◆ **HOW TO COMPLETE THIS TASK**: Copy out each line below exactly as it appears.

========================================

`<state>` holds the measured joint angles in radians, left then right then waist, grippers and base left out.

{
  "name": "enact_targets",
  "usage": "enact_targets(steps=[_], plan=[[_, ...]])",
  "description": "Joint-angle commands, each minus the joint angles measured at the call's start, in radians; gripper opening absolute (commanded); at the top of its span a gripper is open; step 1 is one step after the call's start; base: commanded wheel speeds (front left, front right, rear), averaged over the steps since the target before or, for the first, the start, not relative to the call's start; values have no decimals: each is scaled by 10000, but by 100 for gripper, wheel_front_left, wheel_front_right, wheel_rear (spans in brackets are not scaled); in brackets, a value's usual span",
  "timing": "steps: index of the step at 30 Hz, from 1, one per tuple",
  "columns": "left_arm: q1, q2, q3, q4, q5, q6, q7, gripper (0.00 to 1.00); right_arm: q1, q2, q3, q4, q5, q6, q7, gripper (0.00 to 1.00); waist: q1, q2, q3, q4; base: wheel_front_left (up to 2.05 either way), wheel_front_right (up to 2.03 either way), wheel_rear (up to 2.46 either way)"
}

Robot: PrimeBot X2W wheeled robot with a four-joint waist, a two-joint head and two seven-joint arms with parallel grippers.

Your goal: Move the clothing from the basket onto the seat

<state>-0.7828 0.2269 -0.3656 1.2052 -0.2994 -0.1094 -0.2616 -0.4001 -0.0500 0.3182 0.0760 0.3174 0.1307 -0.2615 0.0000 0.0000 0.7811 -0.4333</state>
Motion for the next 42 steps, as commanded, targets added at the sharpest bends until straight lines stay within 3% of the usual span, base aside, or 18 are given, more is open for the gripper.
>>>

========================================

◆ **YOUR SOLUTION**:
`<state>` holds the measured joint angles in radians, left then right then waist, grippers and base left out.

{
  "name": "enact_targets",
  "usage": "enact_targets(steps=[_], plan=[[_, ...]])",
  "description": "Joint-angle commands, each minus the joint angles measured at the call's start, in radians; gripper opening absolute (commanded); at the top of its span a gripper is open; step 1 is one step after the call's start; base: commanded wheel speeds (front left, front right, rear), averaged over the steps since the target before or, for the first, the start, not relative to the call's start; values have no decimals: each is scaled by 10000, but by 100 for gripper, wheel_front_left, wheel_front_right, wheel_rear (spans in brackets are not scaled); in brackets, a value's usual span",
  "timing": "steps: index of the step at 30 Hz, from 1, one per tuple",
  "columns": "left_arm: q1, q2, q3, q4, q5, q6, q7, gripper (0.00 to 1.00); right_arm: q1, q2, q3, q4, q5, q6, q7, gripper (0.00 to 1.00); waist: q1, q2, q3, q4; base: wheel_front_left (up to 2.05 either way), wheel_front_right (up to 2.03 either way), wheel_rear (up to 2.46 either way)"
}

Robot: PrimeBot X2W wheeled robot with a four-joint waist, a two-joint head and two seven-joint arms with parallel grippers.

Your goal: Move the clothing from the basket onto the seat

<state>-0.7828 0.2269 -0.3656 1.2052 -0.2994 -0.1094 -0.2616 -0.4001 -0.0500 0.3182 0.0760 0.3174 0.1307 -0.2615 0.0000 0.0000 0.7811 -0.4333</state>
Motion for the next 42 steps, as commanded, targets added at the sharpest bends until straight lines stay within 3% of the usual span, base aside, or 18 are given, more is open for the gripper.
>>>

The exercise requires no more work.